DESCRIPTION OF THE TASK: A word-for-word copy of the listing is what's needed; leave out every image.

GIVEN DATA:
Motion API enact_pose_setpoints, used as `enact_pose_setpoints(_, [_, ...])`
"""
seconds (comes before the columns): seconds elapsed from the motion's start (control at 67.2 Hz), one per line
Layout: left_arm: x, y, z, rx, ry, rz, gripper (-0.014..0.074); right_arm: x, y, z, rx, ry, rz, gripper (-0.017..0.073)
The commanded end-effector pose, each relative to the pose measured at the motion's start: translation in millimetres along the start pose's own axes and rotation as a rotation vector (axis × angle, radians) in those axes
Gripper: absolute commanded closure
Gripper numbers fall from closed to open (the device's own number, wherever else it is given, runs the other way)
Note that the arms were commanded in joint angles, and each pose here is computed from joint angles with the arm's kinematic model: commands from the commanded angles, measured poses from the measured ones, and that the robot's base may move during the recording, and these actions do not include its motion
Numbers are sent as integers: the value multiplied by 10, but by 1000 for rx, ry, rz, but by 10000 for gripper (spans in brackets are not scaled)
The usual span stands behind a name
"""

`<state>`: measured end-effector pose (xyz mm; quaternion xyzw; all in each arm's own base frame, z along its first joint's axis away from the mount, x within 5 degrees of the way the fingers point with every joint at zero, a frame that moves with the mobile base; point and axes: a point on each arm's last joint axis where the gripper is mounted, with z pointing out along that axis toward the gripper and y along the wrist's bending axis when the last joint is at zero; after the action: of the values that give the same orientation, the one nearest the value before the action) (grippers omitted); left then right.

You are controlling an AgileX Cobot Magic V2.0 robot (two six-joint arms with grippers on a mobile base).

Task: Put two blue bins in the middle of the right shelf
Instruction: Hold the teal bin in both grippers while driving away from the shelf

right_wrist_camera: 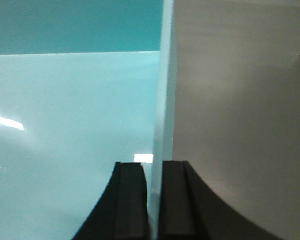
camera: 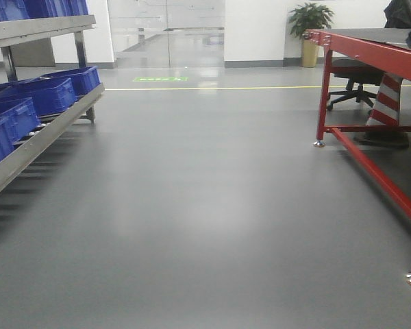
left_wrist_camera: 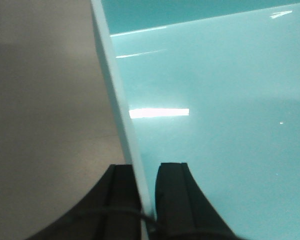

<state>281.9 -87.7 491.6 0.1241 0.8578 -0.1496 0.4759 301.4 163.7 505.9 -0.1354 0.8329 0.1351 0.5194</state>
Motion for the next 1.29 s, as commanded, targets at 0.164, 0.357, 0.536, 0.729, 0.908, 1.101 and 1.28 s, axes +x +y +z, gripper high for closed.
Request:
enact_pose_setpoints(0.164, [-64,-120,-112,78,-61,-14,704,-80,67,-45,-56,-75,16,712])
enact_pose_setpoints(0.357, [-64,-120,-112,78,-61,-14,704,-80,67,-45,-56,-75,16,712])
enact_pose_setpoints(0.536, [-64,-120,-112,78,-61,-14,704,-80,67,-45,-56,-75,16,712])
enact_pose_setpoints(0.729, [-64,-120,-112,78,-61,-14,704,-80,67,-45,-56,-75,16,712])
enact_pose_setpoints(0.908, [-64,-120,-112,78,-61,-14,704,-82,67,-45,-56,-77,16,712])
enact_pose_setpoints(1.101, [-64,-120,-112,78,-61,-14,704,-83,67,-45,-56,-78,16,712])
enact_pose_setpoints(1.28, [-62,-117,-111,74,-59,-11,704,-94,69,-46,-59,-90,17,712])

EXPECTED OUTPUT:
Motion API enact_pose_setpoints, used as `enact_pose_setpoints(_, [_, ...])`
"""
seconds (comes before the columns): seconds elapsed from the motion's start (control at 67.2 Hz), one per line
Layout: left_arm: x, y, z, rx, ry, rz, gripper (-0.014..0.074); right_arm: x, y, z, rx, ry, rz, gripper (-0.017..0.073)
The commanded end-effector pose, each relative to the pose measured at the motion's start: translation in millimetres along the start pose's own axes and rotation as a rotation vector (axis × angle, radians) in those axes
Gripper: absolute commanded closure
Gripper numbers fall from closed to open (the device's own number, wherever else it is given, runs the other way)
Note that the arms were commanded in joint angles, and each pose here is computed from joint angles with the arm's kinematic model: commands from the commanded angles, measured poses from the measured ones, and that the robot's base may move during the recording, and these actions do not include its motion
Numbers are sent as integers: the value multiplied by 10, but by 1000 for rx, ry, rz, but by 10000 for gripper (spans in brackets are not scaled)
The usual span stands behind a name
"""

`<state>`: measured end-effector pose (xyz mm; quaternion xyzw; all in each arm's own base frame, z along its first joint's axis away from the mount, x within 5 degrees of the way the fingers point with every joint at zero, a frame that moves with the mobile base; point and axes: a point on each arm's last joint axis where the gripper is mounted, with z pointing out along that axis toward the gripper and y along the wrist's bending axis when the last joint is at zero; after the action: of the values that give the same orientation, the one nearest the value before the action) (grippers omitted); left then right.

You are controlling an AgileX Cobot Magic V2.0 robot (two six-joint arms with grippers on a mobile base).

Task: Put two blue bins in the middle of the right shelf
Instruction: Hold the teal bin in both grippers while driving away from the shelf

right_wrist_camera: 
camera: 
left_wrist_camera: 

<state>281.9 -87.7 491.6 0.1241 0.8578 -0.1496 0.4759 301.4 163.7 505.9 -0.1354 0.8329 0.1351 0.5194</state>
Motion for the next 1.29 s, as commanded, targets at 0.164, 0.357, 0.536, 0.729, 0.908, 1.101 and 1.28 s, axes +x +y +z, gripper high for closed.
Request:
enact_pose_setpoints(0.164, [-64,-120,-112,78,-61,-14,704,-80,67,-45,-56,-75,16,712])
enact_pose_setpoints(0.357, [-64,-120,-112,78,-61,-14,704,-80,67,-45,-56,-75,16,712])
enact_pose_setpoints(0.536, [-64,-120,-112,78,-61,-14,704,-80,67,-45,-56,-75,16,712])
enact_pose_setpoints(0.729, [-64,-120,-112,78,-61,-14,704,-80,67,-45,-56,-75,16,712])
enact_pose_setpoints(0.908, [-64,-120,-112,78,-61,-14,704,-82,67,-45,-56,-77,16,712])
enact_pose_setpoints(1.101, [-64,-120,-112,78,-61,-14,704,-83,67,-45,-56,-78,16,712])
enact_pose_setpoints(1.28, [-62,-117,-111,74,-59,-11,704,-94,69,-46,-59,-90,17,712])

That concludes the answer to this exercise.